[What this task involves] Pictures stay out of the copy, which must hold exactly the lines from the one containing "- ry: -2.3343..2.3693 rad" through the end of the material below.

[Data below]
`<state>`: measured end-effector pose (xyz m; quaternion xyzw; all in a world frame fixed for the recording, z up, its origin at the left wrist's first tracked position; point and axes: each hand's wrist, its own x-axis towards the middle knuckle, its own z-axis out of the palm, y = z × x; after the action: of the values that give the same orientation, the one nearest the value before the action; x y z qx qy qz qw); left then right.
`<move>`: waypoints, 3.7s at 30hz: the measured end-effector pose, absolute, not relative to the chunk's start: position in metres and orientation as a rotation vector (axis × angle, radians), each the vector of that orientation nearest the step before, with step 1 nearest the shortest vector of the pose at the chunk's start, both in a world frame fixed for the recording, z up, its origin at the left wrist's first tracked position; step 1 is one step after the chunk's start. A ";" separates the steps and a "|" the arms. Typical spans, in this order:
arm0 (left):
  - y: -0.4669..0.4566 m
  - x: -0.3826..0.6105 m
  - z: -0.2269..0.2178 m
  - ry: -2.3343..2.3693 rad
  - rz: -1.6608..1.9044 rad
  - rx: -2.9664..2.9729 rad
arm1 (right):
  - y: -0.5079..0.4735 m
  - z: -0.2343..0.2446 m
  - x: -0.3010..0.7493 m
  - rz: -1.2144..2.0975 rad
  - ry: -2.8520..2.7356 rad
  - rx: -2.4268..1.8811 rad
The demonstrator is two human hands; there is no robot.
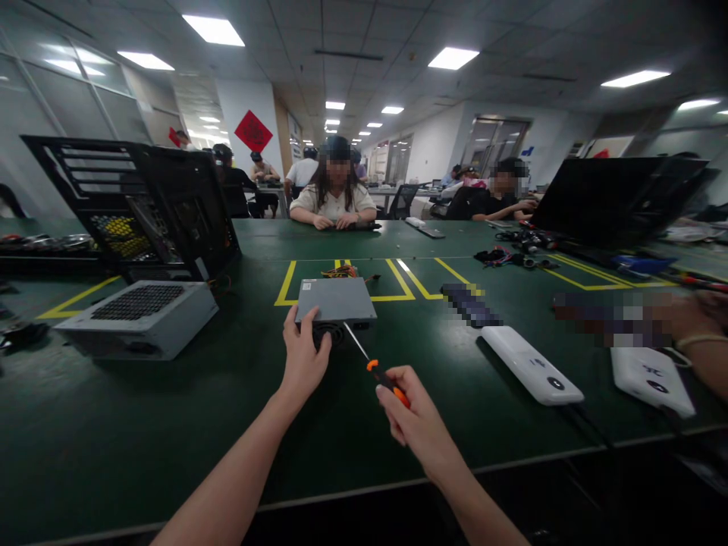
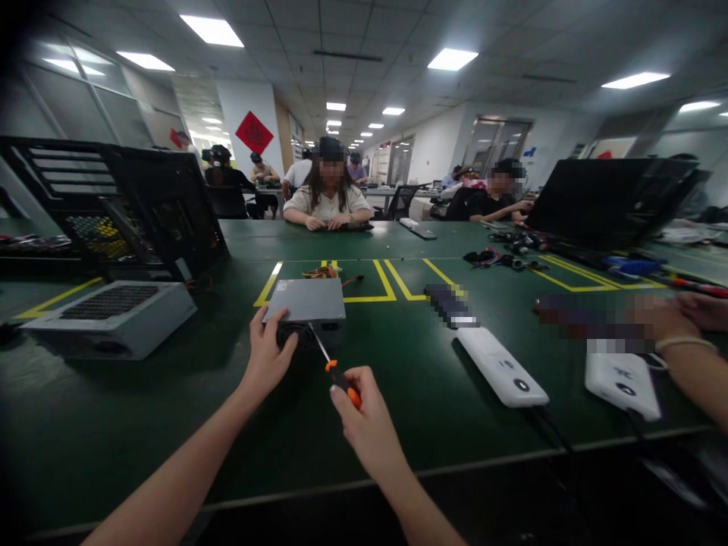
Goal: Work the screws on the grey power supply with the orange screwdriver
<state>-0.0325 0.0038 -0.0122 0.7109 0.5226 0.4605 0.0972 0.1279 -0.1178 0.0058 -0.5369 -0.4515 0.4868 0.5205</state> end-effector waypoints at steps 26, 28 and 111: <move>0.003 -0.032 -0.012 1.538 1.372 2.122 | -0.112 0.000 0.103 1.548 -0.400 -0.982; 0.004 -0.032 -0.013 1.545 1.372 2.137 | -0.111 0.002 0.099 1.543 -0.345 -0.945; -0.006 -0.006 -0.002 0.895 1.012 0.987 | -0.103 0.016 0.083 1.798 0.167 -0.690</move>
<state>-0.0059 -0.0057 -0.0018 0.4380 0.3970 0.4490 0.6700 0.0832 -0.1029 0.0161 -0.2939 0.0711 0.7653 0.5683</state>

[Problem solution]
  - ry: -2.3343..2.3693 rad
  - rz: -1.6608..1.9044 rad
  - rx: -2.9664..2.9729 rad
arm1 (right):
  - y: -0.5079..0.4735 m
  - z: -0.2343..0.2446 m
  - x: -0.3010..0.7493 m
  - rz: -1.2144..2.0975 rad
  - ry: -2.8520..2.7356 rad
  - rx: -2.4268..1.8811 rad
The demonstrator is two human hands; there is no robot.
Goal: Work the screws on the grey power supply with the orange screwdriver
<state>-0.0325 0.0038 -0.0122 0.7109 0.5226 0.4605 0.0972 0.1279 -0.1178 0.0058 -0.5369 -0.4515 0.4868 0.5205</state> end-effector waypoints at steps 26, 28 and 111: <move>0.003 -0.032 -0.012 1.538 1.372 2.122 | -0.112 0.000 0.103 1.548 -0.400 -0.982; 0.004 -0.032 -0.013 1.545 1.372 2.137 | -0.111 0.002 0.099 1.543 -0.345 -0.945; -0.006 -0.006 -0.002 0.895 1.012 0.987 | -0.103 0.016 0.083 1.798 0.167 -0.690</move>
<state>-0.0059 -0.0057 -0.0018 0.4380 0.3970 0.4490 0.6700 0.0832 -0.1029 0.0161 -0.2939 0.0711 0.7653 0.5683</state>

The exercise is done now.